Hi, this is my first post...
I have an XoticPc Sager 9262 laptop with dual 8800m gtx video cards (SLI) that I purchased in April 08. I am now experiencing problems that I believe point to a hardware failure of one or both cards. I would therefore appreciate a tech-savvy opinion as to:
1) how do I identify whether the problem is hardware or software (or both) related?
2) if hardware, which card is at fault (if not both) and how do I go about replacing/repairing them?
3) if software, what should I do?
The only way to get the laptop to work is to disable both cards via device manager. After doing that, all other functions, e.g. internet work perfectly. The issue of course is no 3D capabilities.
For background, I have uninstalled drivers for both cards and reinstalled drivers that have worked in the past. When I try to re-enable and restart the pc, I get dot like artifacts on and from entering the BIOS password and the pc fails to load Vista at all - I then have to pull the plug and re-start in safe mode and disable the cards again to get the thing working again. I am running Vista 64 bit. Help will be appreciated.
-
Welcome to the NBR forums.
your issue is quite common.... and the first thin we always ask is:
"When was the last time you opened up your system to thoroughly clean out the fans and vents from dust clogs?"
- If your answer is never, then you have caused overheating damage to your componenes (namely the videocards)

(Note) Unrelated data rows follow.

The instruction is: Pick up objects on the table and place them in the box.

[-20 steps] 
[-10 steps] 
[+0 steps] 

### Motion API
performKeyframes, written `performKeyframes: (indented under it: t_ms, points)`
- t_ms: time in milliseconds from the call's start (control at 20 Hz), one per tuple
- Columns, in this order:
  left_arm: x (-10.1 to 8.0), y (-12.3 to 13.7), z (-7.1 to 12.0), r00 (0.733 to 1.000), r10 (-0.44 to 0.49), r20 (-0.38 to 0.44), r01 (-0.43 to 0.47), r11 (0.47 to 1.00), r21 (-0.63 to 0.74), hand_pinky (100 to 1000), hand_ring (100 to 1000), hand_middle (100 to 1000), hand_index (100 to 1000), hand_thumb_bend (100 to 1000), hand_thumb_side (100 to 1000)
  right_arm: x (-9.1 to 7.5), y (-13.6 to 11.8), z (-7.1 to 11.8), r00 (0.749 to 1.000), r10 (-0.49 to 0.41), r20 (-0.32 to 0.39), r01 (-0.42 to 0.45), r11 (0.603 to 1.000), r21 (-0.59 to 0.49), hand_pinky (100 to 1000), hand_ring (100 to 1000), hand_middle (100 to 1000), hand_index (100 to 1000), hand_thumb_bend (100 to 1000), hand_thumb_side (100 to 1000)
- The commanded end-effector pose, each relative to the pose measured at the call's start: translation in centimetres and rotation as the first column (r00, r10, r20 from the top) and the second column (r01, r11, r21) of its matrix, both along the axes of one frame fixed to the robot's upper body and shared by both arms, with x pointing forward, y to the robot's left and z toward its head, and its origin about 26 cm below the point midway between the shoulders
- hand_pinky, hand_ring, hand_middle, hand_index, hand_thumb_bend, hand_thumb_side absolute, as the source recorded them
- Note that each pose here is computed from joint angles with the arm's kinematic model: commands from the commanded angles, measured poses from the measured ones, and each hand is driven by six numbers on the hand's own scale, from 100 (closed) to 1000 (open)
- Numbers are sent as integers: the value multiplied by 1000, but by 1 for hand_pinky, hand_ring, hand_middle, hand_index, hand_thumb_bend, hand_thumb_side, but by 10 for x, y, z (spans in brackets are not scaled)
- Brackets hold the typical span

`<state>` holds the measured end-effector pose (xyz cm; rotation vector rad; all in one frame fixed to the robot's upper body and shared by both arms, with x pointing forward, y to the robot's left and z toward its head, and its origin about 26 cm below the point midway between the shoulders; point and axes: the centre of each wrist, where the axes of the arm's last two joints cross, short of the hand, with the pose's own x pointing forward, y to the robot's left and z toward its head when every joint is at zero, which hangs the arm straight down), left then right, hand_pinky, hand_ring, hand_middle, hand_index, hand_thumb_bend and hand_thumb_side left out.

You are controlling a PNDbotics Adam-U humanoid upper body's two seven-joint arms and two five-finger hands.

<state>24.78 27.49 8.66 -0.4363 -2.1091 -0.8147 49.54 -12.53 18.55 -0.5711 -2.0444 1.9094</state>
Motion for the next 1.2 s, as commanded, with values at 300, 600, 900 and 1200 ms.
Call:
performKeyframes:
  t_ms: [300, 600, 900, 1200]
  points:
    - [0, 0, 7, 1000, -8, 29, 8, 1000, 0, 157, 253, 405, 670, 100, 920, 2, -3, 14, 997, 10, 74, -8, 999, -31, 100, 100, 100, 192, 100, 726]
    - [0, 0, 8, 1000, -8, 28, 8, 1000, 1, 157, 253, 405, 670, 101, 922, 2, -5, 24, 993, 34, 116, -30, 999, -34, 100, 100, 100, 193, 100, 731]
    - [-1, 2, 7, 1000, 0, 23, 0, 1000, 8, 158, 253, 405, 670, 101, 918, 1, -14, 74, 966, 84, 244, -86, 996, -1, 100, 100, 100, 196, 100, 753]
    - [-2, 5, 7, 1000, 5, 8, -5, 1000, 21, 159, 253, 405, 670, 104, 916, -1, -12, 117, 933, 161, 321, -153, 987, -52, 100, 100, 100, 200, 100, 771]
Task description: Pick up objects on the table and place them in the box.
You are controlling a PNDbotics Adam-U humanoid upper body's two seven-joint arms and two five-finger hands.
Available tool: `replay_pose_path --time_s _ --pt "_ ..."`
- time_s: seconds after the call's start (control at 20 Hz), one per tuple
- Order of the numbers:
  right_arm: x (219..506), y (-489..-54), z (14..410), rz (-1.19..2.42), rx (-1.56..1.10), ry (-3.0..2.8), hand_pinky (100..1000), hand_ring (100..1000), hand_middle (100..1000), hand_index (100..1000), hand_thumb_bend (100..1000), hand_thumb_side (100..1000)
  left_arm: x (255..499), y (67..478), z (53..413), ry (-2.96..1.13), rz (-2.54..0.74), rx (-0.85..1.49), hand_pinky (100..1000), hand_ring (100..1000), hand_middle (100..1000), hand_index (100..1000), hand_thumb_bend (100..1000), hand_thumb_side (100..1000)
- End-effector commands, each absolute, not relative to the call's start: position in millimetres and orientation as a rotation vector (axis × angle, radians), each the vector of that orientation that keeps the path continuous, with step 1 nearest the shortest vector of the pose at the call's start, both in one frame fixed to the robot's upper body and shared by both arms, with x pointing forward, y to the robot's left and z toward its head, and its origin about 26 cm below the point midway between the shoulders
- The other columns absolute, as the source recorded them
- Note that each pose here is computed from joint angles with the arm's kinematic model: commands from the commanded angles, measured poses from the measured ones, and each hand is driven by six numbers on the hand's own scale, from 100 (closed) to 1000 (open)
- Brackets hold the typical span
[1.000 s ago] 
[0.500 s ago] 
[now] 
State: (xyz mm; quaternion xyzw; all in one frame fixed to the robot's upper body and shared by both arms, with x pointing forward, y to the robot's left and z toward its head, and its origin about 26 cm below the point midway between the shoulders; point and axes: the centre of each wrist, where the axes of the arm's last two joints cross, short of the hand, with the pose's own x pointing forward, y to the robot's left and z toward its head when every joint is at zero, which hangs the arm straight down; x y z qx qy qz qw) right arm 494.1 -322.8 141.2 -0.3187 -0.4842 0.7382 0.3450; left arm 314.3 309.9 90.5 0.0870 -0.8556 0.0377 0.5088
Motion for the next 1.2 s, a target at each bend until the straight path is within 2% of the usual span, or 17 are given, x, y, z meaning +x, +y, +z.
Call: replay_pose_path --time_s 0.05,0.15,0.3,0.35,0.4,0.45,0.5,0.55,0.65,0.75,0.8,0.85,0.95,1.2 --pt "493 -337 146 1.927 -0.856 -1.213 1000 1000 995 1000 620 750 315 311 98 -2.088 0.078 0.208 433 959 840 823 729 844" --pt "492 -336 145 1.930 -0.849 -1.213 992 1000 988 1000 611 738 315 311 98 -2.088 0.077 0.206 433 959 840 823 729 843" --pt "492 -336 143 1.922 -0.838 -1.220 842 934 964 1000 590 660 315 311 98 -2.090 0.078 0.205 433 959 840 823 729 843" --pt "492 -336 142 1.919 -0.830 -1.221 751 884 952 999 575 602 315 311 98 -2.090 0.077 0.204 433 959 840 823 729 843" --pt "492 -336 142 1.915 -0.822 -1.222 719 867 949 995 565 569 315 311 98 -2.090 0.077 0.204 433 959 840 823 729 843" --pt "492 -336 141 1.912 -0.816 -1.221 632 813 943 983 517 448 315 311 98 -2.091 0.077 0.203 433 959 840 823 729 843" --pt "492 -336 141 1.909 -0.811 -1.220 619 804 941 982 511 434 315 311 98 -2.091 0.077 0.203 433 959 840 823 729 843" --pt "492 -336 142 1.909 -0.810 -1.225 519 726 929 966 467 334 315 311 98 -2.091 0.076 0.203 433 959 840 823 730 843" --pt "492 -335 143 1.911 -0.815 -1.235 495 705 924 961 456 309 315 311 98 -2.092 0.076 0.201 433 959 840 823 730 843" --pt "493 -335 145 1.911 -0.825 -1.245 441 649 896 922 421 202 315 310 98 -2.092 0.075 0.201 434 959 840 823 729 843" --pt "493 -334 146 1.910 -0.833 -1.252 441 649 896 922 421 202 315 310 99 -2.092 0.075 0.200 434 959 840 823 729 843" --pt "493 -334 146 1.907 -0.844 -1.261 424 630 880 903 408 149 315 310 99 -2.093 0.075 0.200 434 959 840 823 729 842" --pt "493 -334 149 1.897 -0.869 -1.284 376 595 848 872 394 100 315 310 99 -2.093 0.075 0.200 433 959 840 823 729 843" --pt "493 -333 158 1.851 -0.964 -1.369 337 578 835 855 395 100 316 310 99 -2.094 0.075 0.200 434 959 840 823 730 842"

..... you are supposed to do a regularly cleaning of the vents almost monthly.
As for your questions:
2) what are the temps of the videocards when they started to fail (which you hopefully were good about monitoring)?
3) have you opened the system and physically checked the videocard modules?
4) have you taken out the videocard modules and re-secured them back into their MXM slots?
5) have you also re-secured the SLI bridge cable?
you should always try to be as comfortable with your hardware as much as possible.
go grab a Clevo D901C (aka. Sager 9262) Service Manual from theriko's sig.
-
Hi Gophn,
First of all thanks for the quick reply! In answer to your questions:
1) does the system boot up fine with both videocards? - yes, albeit both need to be disabled via device manager first (via a safe mode load)
2) what are the temps of the videocards when they started to fail (which you hopefully were good about monitoring)? yeah, good point. No idea. Though I did have Ndivia System monitor, I wasnt looking at the time.
3) have you opened the system and physically checked the videocard modules?Yes. Nothing looks burned or otherwise physically damaged. Nor were they clogged with dust. I regularly open up the back and clear dust from the fans and heat sinks. I also run fn+1 when playing games to max airflow from the fans.
4) have you taken out the videocard modules and re-secured them back into their MXM slots? yep, done that, though it is possible I didn't do a thorough job. That said, the problem hasn't changed.
5) have you also re-secured the SLI bridge cable?
yes again, though only on one side - given the other is underneath some packaging.
By the way, when I run GPU-z, one of the cards shows zero memory (and DDR at that), while the other shows 512mb and DDR3. -
My guess is that it's your second card, I have the same issue and one of my 8800m gtx appeared to broken.
Uninstall both cards then reinstall the second card in slot one and leave the first one out.
Now see if you can boot up with the drivers installed.
In case you don't have the drivers installed during this test, boot up and install them.
My guess they won't be able to finish the install or won't boot during restart. In case everything works fine, try the same test with the other card.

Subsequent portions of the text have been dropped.